When we think of earthquakes, the first thing that comes to mind is the shaking of the ground. However, there’s more to this movement than just the back-and-forth or up-and-down motion. Ground rotational motion, the twisting and tilting of the Earth’s surface locally, plays a crucial role in understanding and preparing for seismic events.

Daily Life Examples of Rotational Motion

To make the concept of rotational motion more relatable, let’s look at some everyday examples:

1. Spinning Top: Just like a spinning top that wobbles as it slows down, the ground can twist and turn during an earthquake.
2. Dizzy Dance Moves: Ever tried spinning around in circles for fun?
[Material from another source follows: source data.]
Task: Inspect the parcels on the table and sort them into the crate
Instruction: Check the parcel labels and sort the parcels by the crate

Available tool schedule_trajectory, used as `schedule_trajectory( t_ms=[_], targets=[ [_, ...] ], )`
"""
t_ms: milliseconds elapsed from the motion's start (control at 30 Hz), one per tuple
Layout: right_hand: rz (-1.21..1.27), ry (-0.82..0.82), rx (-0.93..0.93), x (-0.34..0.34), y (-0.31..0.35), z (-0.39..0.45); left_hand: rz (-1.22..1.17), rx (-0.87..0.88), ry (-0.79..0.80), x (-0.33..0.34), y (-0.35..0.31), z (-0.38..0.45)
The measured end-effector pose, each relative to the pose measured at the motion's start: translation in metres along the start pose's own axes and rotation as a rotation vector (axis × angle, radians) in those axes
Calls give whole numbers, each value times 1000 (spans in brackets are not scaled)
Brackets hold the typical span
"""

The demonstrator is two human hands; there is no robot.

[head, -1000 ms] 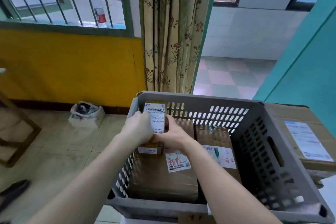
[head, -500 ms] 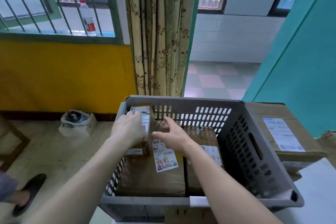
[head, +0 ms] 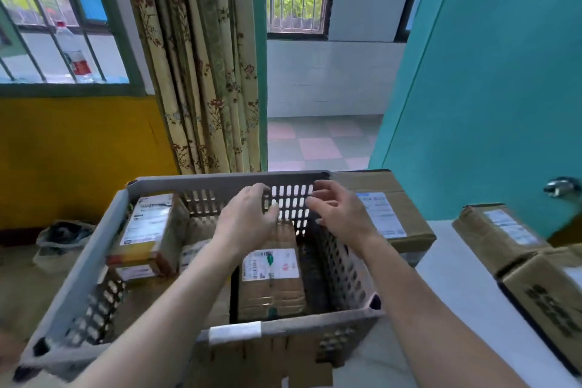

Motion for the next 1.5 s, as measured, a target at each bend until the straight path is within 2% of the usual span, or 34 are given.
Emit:
schedule_trajectory(
  t_ms=[233,400,533,700,833,1000,1100,1200,1500],
  targets=[
    [35,-136,-9,-137,-23,-4,-50,22,64,56,-111,-8],
    [-101,-195,-48,-209,-49,4,7,15,83,91,-184,-7],
    [-192,-166,18,-235,-81,13,106,18,144,124,-211,-9],
    [-229,-39,208,-245,-126,20,311,-11,140,155,-217,0],
    [-110,59,341,-242,-154,14,484,-46,190,167,-222,-6],
    [37,110,315,-243,-161,13,503,-95,216,172,-229,-9],
    [73,138,313,-242,-162,9,489,-120,210,175,-229,-8],
    [65,129,279,-245,-162,10,404,-116,139,170,-230,-5],
    [113,21,157,-276,-134,12,-101,-125,-124,126,-250,-5]
  ],
)
Point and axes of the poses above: each hand's wrist, its own z-axis towards the middle knuckle, its own x-axis out of the palm, y = z × x, the point moved 9 cm from there along z, towards the middle knuckle, and after that the axes turned 15 degrees about z, right-handed, at the moved point
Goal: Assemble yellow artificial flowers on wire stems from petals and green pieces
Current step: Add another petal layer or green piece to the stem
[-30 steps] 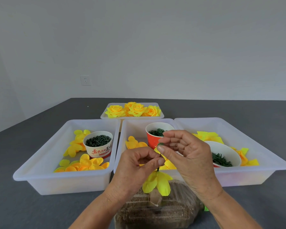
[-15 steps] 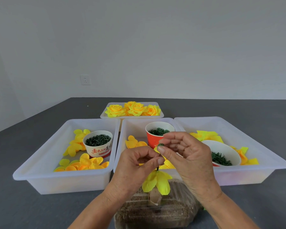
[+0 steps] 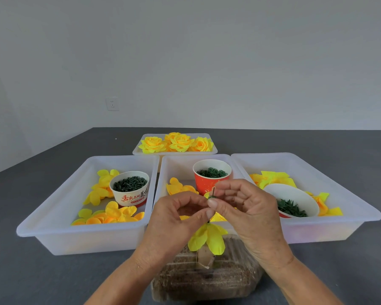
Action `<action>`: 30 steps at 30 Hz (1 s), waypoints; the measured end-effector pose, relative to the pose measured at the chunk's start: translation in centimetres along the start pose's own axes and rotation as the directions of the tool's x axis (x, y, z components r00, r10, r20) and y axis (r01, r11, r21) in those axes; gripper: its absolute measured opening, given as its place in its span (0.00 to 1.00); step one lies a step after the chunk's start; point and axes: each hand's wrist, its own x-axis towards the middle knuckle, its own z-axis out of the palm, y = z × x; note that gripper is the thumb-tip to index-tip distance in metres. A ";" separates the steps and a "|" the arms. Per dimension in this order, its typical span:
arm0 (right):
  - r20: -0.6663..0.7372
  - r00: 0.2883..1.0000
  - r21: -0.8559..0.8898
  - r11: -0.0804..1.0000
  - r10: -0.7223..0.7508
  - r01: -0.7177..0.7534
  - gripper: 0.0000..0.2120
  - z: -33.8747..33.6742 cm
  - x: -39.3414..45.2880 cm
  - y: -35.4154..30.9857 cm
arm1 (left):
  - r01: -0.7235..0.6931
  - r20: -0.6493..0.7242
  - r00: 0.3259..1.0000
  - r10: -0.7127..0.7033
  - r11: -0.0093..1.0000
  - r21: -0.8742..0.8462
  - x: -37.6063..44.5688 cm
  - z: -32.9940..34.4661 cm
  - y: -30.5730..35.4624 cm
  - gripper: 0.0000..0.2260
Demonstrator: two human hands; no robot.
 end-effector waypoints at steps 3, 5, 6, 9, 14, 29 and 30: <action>0.034 0.998 0.008 0.999 0.052 -0.053 0.10 0.0 -0.3 -0.1 | 0.038 -0.103 0.994 -0.043 0.998 -0.054 -0.1 -0.6 0.3 0.03; 0.061 0.995 -0.006 0.997 0.073 -0.072 0.11 -0.1 -0.4 -0.1 | 0.038 -0.127 0.991 -0.047 0.996 -0.079 -0.1 -0.9 0.6 0.03; 0.071 0.994 -0.020 0.996 0.086 -0.084 0.12 -0.1 -0.6 -0.1 | 0.035 -0.123 0.991 -0.044 0.997 -0.073 -0.1 -1.0 0.8 0.04; 0.106 0.985 -0.067 0.989 0.139 -0.132 0.12 -0.2 -1.0 0.1 | 0.040 -0.079 0.996 -0.042 0.999 -0.026 -0.3 -0.8 0.8 0.07; 0.116 0.973 -0.052 0.979 0.200 -0.195 0.12 -0.3 -1.7 0.0 | 0.046 -0.031 0.999 -0.044 0.997 0.063 -0.6 -0.5 0.4 0.08; 0.096 0.957 0.014 0.961 0.274 -0.276 0.06 -0.2 -1.8 0.2 | -0.019 -0.027 0.999 0.023 0.990 0.140 -1.0 -0.5 0.4 0.04; 0.097 0.955 0.012 0.960 0.279 -0.281 0.06 -0.2 -1.8 0.2 | -0.024 -0.020 0.999 0.027 0.987 0.156 -1.0 -0.5 0.5 0.04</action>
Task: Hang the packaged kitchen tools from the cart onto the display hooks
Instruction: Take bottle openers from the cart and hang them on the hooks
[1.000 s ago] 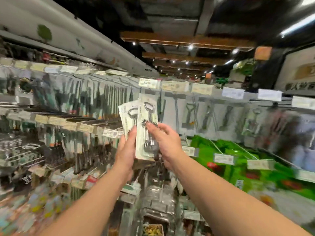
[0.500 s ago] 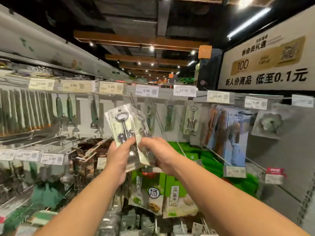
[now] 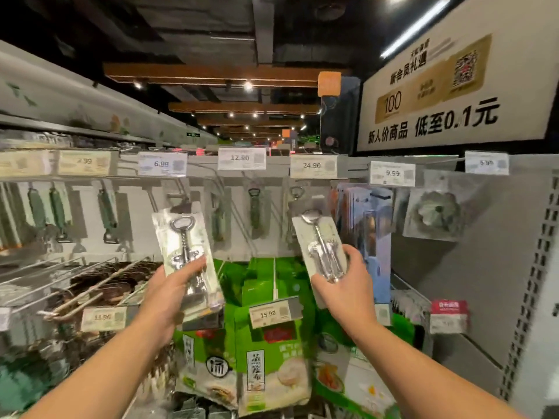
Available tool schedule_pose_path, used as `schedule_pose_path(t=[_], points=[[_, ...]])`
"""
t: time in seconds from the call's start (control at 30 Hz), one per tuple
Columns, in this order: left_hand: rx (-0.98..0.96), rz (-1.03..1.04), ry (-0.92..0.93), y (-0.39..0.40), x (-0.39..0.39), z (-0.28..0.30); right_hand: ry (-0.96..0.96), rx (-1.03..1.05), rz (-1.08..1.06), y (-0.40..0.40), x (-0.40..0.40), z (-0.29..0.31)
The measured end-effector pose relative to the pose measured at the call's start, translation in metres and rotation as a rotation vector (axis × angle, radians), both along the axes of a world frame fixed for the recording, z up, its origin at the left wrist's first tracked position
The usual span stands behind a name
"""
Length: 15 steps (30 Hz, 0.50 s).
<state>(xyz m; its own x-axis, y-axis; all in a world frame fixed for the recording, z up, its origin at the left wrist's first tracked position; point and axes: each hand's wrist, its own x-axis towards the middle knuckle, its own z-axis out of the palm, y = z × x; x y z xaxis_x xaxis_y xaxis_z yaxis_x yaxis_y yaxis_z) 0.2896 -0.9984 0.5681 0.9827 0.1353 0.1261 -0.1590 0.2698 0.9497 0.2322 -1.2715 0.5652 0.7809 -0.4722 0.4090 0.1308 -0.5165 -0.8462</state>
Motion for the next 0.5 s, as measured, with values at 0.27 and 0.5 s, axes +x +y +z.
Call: schedule_pose_path(t=[0.27, 0.5], points=[[0.065, 0.024, -0.015, -0.013, 0.008, 0.004, -0.199, -0.003, 0.026, -0.009, 0.001, 0.005], [0.062, -0.011, -0.004, -0.03, 0.009, 0.009, -0.243, -0.008, 0.034, -0.008, 0.018, 0.012]])
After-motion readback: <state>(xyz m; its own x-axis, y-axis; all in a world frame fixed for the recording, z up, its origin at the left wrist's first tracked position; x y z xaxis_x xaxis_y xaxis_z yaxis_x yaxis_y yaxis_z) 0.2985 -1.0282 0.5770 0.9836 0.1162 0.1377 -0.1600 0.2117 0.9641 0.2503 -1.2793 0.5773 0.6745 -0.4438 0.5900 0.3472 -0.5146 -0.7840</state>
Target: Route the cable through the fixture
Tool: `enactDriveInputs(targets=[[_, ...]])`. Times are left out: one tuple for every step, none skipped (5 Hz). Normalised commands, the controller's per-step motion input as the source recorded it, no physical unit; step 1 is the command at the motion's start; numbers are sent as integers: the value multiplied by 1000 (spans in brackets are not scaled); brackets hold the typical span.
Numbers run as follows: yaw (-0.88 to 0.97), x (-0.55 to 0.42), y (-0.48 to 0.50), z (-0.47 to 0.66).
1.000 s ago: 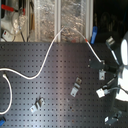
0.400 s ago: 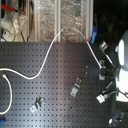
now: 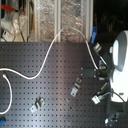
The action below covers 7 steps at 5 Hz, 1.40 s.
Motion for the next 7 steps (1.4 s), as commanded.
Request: enactDriveInputs(targets=[[0, -360, -276, 17], [0, -401, -161, 78], [0, -353, 8, 84], [0, -148, 186, 160], [0, -36, 17, 237], [-9, 5, 82, 243], [0, 9, 173, 300]])
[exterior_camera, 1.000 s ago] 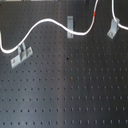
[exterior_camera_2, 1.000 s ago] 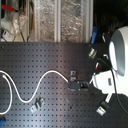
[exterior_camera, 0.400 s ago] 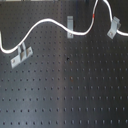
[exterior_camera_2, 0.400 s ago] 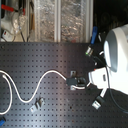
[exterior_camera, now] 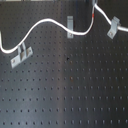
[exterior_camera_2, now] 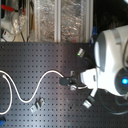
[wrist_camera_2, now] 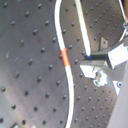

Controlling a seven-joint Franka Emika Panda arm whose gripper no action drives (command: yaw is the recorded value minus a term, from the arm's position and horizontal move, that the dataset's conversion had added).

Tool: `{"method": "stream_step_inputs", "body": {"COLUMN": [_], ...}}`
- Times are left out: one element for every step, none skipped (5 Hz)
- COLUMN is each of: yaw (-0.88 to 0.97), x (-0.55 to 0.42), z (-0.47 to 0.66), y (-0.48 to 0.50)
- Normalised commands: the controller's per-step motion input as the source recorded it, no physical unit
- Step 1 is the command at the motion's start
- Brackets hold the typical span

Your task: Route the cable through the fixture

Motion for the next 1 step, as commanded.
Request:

The dizzy feeling you get is a small-scale version of what happens during rotational ground motion, minus the risk of knocking over a building.

Everyday examples of the rotational motion.

These everyday activities help us visualize how the ground might move during an earthquake. Now, let’s delve deeper into what ground rotational motion is and why it’s important.

Breaking Down Ground Motion: Translation, Rotation, and the Dance of the Earth

Ground rotational motion refers to the local rotation of the ground around about the vertical and horizontal axes (we nerds call them torsion and tilt or rocking motions!). Dream about standing on a giant turntable that starts to spin; you would experience rotational motion. Similarly, during an earthquake, different parts of the ground can move in circular or twisting patterns.

Assume that you’re standing in an open field during an earthquake. Now, let’s break down what happens to the ground beneath you:

• Translation Motion:

Imagine someone gives you a gentle push from the north. You’ll feel yourself moving southward. This movement, where the ground shifts back and forth in one direction, is translation motion. It’s like someone gently nudging you in a straight line. Similarly, another person can give you a gentle push from the east that makes you feel yourself moving westward.

• Rotation Motion:

Now, let’s say another person starts spinning you around in a circle while you’re still being pushed from the north and east. You’re not just moving south and west anymore; you’re also spinning around. This spinning motion, where the ground twists and turns, is rotation motion. It’s like being on a spinning merry-go-round while still feeling the push from the north and east.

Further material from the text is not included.